A standard mixture to assay the SOD-inhibitory, NADPH-dependent reduction of cyt c contained 100 µM cyt c, 20 µM ATP, 3 µM GTP() S, 0.02% (w/v) Triton X-100, 20 mM Tris-HCl (pH 7.5), and 20 to 40 µg protein in a total volume of 1 mL (Xing et al., 1997; Murphy et al., 1998). The reaction was initiated in a disposable microcuvette at 23°C by addition of 80 µM NADPH, and the reduction of cyt c was scanned by the change in A₅₅₀ over the 1st min in a dual-beam spectrophotometer. SOD (40-60 units) was added to the mixture in a duplicated cuvette as the reference to monitor the SOD-dependent changes of absorption. In assaying the SOD-inhibitory, NADPH-dependent reduction of NBT, the reaction components and conditions were the same as for the reduction of cyt c, except that NBT was used, instead of cyt c, and the reduction of NBT was monitored by the change at A₅₃₀. The specific activity for superoxide production was expressed as nmol O₂ min¹ µg¹ with the reported coefficients (Murphy et al., 1998).

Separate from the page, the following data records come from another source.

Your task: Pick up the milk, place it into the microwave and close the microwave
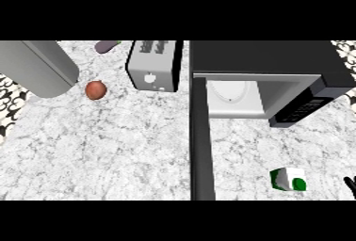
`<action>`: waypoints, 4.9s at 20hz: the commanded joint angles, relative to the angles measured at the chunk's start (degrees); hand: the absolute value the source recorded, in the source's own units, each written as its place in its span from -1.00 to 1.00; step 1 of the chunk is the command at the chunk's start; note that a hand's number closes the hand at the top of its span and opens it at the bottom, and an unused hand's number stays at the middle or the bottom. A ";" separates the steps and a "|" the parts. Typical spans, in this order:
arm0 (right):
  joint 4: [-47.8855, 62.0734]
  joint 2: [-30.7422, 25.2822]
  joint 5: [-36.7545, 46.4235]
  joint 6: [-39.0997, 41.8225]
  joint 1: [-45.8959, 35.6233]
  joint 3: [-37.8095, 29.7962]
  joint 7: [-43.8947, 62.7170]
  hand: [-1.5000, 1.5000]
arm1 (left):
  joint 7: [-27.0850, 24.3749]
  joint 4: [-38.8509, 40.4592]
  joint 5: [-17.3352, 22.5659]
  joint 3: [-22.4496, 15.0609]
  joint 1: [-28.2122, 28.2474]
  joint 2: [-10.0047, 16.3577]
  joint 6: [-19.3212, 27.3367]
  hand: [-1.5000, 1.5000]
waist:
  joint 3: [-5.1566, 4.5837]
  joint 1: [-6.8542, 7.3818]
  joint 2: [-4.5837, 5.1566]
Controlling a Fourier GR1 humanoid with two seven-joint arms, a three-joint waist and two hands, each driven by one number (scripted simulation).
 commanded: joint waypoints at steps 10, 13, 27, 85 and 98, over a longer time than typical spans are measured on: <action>16.76 -0.58 15.41 -8.76 -12.82 2.66 -6.82 -1.00 | -7.60 1.71 7.19 7.46 6.76 2.72 -7.69 -1.00 | -0.01 0.01 0.13; 25.18 -1.38 16.95 -11.44 -14.31 0.46 -12.13 -1.00 | -13.47 3.69 6.00 8.25 11.20 2.54 -10.22 -1.00 | 0.02 0.51 0.00; 50.42 -8.27 21.21 -14.16 -26.74 0.75 -21.67 -1.00 | -15.72 4.15 6.49 10.25 13.48 0.91 -13.54 -1.00 | 0.04 0.31 0.19; 66.42 -2.13 28.63 -42.18 -56.34 6.90 -13.16 1.00 | -12.79 12.03 12.67 20.45 7.81 -0.30 -21.03 -1.00 | -0.04 -0.30 0.14; 85.70 -5.44 32.60 -51.12 -78.46 2.99 -3.22 1.00 | -6.03 14.56 16.51 24.01 -0.22 2.36 -21.49 -1.00 | 0.05 1.98 1.35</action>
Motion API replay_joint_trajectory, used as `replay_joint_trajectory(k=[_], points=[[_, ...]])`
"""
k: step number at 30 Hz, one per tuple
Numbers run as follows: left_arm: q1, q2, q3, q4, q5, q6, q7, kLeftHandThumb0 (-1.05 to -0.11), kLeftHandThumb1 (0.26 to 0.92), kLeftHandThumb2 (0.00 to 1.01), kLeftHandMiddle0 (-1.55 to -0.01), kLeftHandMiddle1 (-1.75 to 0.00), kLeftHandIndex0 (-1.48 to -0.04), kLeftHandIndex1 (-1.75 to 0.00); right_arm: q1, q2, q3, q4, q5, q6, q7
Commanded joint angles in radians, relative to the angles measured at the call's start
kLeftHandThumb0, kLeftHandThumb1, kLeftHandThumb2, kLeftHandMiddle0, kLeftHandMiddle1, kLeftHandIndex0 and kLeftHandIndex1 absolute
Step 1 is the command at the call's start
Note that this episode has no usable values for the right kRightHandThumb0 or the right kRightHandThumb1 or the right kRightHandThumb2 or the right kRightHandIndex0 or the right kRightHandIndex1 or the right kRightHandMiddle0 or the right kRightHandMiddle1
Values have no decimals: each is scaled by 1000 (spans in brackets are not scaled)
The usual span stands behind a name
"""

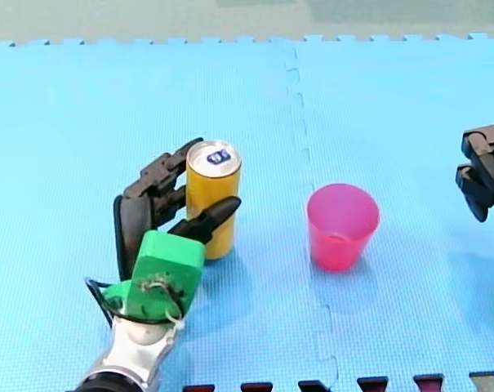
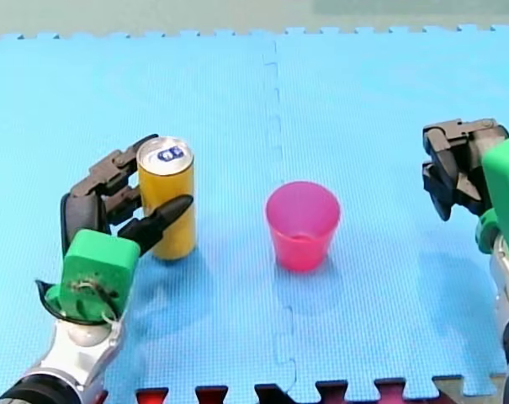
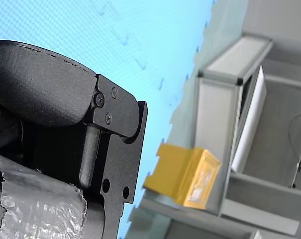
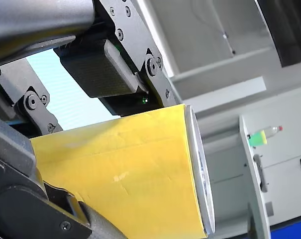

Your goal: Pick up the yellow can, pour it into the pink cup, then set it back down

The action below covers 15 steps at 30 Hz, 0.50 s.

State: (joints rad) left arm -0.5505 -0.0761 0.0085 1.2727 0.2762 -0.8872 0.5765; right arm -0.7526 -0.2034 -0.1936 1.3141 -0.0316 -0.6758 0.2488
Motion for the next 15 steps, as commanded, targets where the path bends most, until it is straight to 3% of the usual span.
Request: replay_joint_trajectory(k=[1,15], points=[[-7,4,-13,4,16,-2,28,-329,842,1,-1239,-1,-1141,0,-3,-5,-2,-3,3,0,-1],[-2,-30,-30,11,24,-11,81,-364,854,3,-1259,-8,-1147,-2,2,-10,3,-5,-1,-6,-3]])
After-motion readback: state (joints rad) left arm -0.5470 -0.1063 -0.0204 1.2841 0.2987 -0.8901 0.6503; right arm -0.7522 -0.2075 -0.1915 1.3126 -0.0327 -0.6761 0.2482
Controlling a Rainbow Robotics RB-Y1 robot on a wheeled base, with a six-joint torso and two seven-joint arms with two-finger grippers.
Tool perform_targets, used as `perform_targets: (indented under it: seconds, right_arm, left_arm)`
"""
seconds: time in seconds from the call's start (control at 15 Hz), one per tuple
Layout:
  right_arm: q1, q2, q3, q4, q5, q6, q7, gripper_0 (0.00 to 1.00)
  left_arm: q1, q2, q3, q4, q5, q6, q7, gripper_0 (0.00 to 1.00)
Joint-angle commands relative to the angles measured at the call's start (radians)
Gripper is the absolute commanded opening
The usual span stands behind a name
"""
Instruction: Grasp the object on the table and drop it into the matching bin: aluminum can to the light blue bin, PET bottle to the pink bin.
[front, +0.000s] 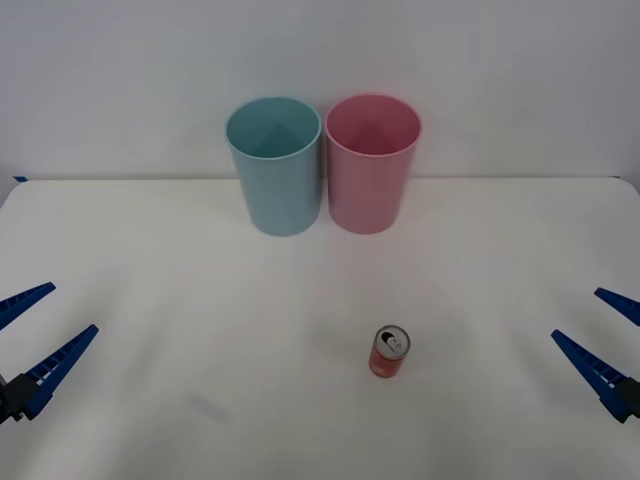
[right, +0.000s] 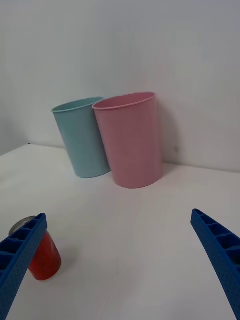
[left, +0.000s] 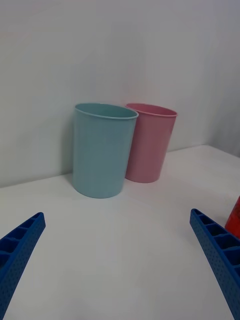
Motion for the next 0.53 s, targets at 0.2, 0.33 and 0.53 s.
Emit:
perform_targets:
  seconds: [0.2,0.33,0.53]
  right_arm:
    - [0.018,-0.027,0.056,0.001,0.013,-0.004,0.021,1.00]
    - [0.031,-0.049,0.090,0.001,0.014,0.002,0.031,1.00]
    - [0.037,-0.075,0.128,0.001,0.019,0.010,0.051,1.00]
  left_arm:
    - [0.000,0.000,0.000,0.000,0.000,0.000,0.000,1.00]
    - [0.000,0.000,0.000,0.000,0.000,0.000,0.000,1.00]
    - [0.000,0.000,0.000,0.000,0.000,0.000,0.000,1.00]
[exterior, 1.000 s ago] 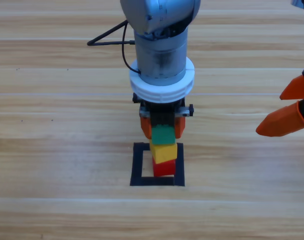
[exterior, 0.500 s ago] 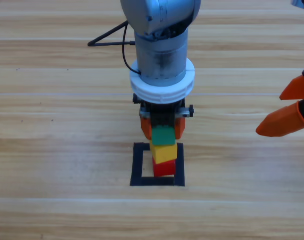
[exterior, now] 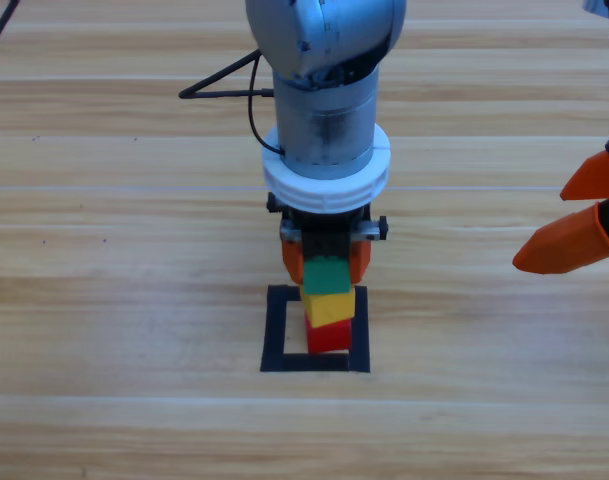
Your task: Stack the blocks in the rectangular block: red at the bottom, yellow in the middle, green on top
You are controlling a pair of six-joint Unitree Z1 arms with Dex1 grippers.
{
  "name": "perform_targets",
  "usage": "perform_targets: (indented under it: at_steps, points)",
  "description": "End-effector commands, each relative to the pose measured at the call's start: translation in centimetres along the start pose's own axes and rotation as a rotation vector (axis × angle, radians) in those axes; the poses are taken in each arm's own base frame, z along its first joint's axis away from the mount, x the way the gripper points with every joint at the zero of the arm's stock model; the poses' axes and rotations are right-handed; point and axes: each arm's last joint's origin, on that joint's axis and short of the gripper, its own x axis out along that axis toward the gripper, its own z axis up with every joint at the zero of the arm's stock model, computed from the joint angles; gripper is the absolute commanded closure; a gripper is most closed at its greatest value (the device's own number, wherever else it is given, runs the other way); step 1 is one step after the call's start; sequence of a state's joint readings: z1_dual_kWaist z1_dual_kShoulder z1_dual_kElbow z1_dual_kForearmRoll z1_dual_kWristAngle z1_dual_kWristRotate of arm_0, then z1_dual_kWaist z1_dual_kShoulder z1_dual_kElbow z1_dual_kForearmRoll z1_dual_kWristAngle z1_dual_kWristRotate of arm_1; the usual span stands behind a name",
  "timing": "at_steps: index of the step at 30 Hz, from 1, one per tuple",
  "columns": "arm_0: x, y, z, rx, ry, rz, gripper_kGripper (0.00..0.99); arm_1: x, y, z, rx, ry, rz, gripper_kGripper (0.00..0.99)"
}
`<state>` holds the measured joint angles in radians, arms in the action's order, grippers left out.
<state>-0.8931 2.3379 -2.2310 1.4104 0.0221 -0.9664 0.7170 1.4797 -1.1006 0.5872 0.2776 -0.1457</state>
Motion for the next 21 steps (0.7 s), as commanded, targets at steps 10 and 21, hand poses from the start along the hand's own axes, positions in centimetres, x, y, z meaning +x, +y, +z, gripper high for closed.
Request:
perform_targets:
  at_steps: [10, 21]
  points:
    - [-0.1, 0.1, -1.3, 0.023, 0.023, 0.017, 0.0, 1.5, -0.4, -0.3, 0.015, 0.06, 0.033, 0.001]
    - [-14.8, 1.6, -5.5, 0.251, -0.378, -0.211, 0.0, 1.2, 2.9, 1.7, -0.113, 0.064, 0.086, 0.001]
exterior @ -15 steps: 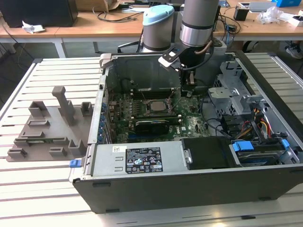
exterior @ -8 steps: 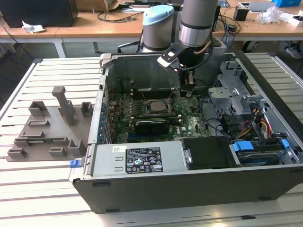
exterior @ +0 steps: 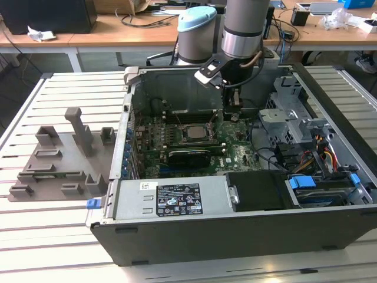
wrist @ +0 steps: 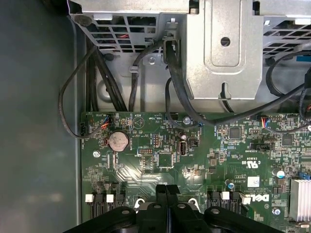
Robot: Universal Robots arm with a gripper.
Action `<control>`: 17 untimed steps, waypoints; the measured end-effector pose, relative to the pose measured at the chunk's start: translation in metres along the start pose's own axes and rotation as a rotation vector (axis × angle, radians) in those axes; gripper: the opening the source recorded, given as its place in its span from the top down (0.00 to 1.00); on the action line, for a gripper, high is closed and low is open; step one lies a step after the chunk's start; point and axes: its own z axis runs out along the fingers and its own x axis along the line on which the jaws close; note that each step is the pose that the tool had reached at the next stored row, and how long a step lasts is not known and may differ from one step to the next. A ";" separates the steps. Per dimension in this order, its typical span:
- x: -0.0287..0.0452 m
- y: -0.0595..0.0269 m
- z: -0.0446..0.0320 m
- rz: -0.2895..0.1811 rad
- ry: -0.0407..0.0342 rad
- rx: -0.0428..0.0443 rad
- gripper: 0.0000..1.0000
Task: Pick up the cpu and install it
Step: 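Close the cpu cover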
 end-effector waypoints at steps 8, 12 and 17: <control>0.0000 -0.0069 0.0003 0.000 0.0001 0.0000 0.89; -0.0001 -0.0113 0.0004 0.000 0.0001 -0.0001 0.89; -0.0001 -0.0160 0.0005 0.000 0.0000 0.0000 0.89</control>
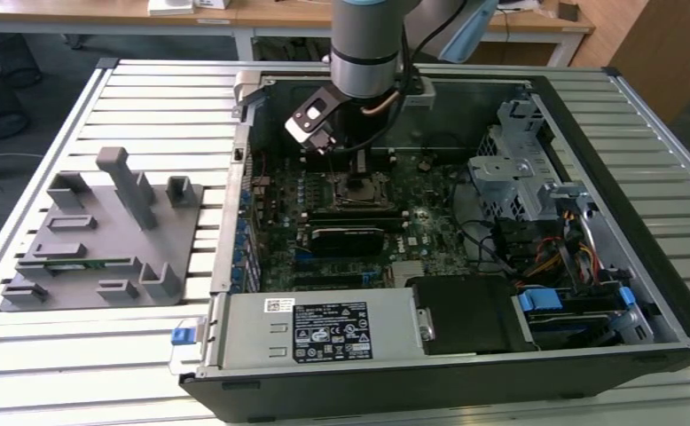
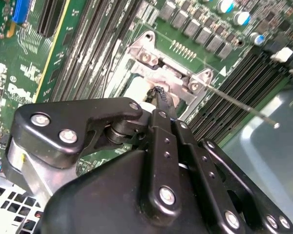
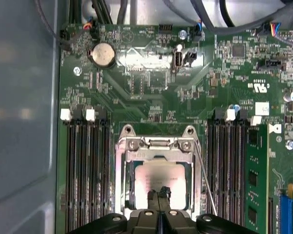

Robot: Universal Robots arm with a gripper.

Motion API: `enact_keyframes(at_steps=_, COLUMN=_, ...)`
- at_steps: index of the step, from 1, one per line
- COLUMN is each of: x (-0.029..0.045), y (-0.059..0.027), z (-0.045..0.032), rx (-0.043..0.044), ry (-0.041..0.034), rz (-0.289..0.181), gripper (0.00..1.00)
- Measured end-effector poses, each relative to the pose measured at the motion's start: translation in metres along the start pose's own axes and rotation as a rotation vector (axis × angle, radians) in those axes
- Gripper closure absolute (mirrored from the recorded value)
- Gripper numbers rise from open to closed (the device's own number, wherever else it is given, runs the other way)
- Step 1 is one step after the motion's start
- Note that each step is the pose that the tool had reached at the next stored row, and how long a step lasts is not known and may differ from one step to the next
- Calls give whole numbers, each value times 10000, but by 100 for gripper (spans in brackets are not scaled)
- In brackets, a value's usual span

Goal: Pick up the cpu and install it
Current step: 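Close the cpu cover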

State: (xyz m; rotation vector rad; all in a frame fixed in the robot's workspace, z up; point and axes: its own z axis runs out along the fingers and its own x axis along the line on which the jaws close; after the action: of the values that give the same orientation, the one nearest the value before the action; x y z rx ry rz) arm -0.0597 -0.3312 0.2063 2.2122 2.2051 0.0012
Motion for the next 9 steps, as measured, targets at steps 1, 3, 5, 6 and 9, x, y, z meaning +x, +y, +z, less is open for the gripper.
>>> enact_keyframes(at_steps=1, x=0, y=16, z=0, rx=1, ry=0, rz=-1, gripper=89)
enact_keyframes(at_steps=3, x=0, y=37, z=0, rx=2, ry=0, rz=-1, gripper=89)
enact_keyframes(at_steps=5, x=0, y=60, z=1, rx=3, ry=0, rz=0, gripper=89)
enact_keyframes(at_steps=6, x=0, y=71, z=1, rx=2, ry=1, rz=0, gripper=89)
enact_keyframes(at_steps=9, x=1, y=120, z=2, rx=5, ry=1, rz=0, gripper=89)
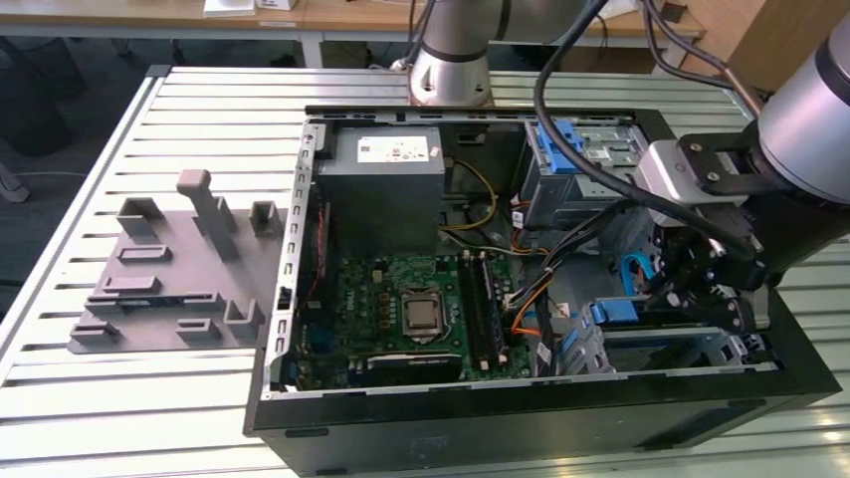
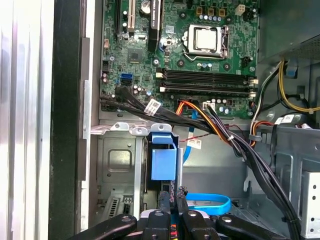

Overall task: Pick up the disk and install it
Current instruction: 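Insert the second disk wire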

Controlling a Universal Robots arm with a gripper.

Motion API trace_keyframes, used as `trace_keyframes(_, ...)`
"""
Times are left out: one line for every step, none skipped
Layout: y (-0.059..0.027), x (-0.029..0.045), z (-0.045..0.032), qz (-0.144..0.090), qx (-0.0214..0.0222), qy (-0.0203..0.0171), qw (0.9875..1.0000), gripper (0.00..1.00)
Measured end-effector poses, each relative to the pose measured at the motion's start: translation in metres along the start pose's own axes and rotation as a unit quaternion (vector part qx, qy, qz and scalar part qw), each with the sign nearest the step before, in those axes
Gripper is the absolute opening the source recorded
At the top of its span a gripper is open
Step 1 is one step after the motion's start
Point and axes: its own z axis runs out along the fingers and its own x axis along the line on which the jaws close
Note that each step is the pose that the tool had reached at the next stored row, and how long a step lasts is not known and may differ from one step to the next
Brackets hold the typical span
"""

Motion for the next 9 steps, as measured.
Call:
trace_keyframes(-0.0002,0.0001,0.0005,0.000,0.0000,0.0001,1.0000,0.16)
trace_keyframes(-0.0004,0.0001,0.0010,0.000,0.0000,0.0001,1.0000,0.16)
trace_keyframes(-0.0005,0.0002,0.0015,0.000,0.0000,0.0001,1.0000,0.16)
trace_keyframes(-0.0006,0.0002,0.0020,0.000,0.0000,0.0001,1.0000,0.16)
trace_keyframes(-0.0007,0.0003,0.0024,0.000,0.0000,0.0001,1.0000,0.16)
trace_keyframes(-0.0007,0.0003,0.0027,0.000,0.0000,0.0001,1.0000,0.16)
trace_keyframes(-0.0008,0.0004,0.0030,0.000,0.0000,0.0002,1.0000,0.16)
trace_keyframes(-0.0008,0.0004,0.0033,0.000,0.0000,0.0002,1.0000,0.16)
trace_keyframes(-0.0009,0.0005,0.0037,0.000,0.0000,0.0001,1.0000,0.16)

NBT Detection of Superoxide Generation in Situ

All the reagents in the NBT staining procedure were prepared in a 10-mM potassium phosphate buffer (P-K) at pH 7.5. A 1-mL syringe with no needle was used to pressure infiltrate a spot area on one leaf half. The extracellular superoxide generation system of xanthine and xanthine oxidase and SOD (30 units) were used to titrate the sensitivity of the staining procedure (data not shown). About 10 µL of dioleoyl-PA (200 µM) was infiltrated into the test leaves, and the control leaves were infiltrated with the P-K buffer only. For NBT staining, leaves were detached at 5, 60, and 120 min after infiltration and then were vacuum infiltrated in 10 mM NaN₃ in 10 mM P-K buffer and immersed in 2 mL of the same buffer containing 0.1% (w/v) NBT at room temperature for 30 min. The blue precipitates of reduced NBT were visualized after boiling the leaves in 96% (v/v) ethanol for 10 min (Thordal-Christensen et al., 1997).

Phospholipid Extraction and Determination

Leaves were homogenized as described earlier and incubated on ice for 30 min. The homogenates then were extracted for lipid using a procedure described previously (Ryu and Wang, 1996). In brief, hot isopropanol (75°C) was added to leaf extracts and incubated at 75°C for 15 min to inactivate PLD and other lipolytic enzymes. Chloroform then was added, the chloroform phase was dried under N₂, and lipids were resolved in 200 µL chloroform. A portion of lipids (20 µL) was used for assaying total phospholipid content. PA was separated from other lipid by thin layer chromatography (silica gel 60) and identified by comparing the R_fs (relative mobility of the component to the solvent front) with an authentic PA standard. PA was collected by scraping the spot, and phospholipid content was assayed and calculated based on determination of phosphorus content in the lipids (Rouser et al., 1970).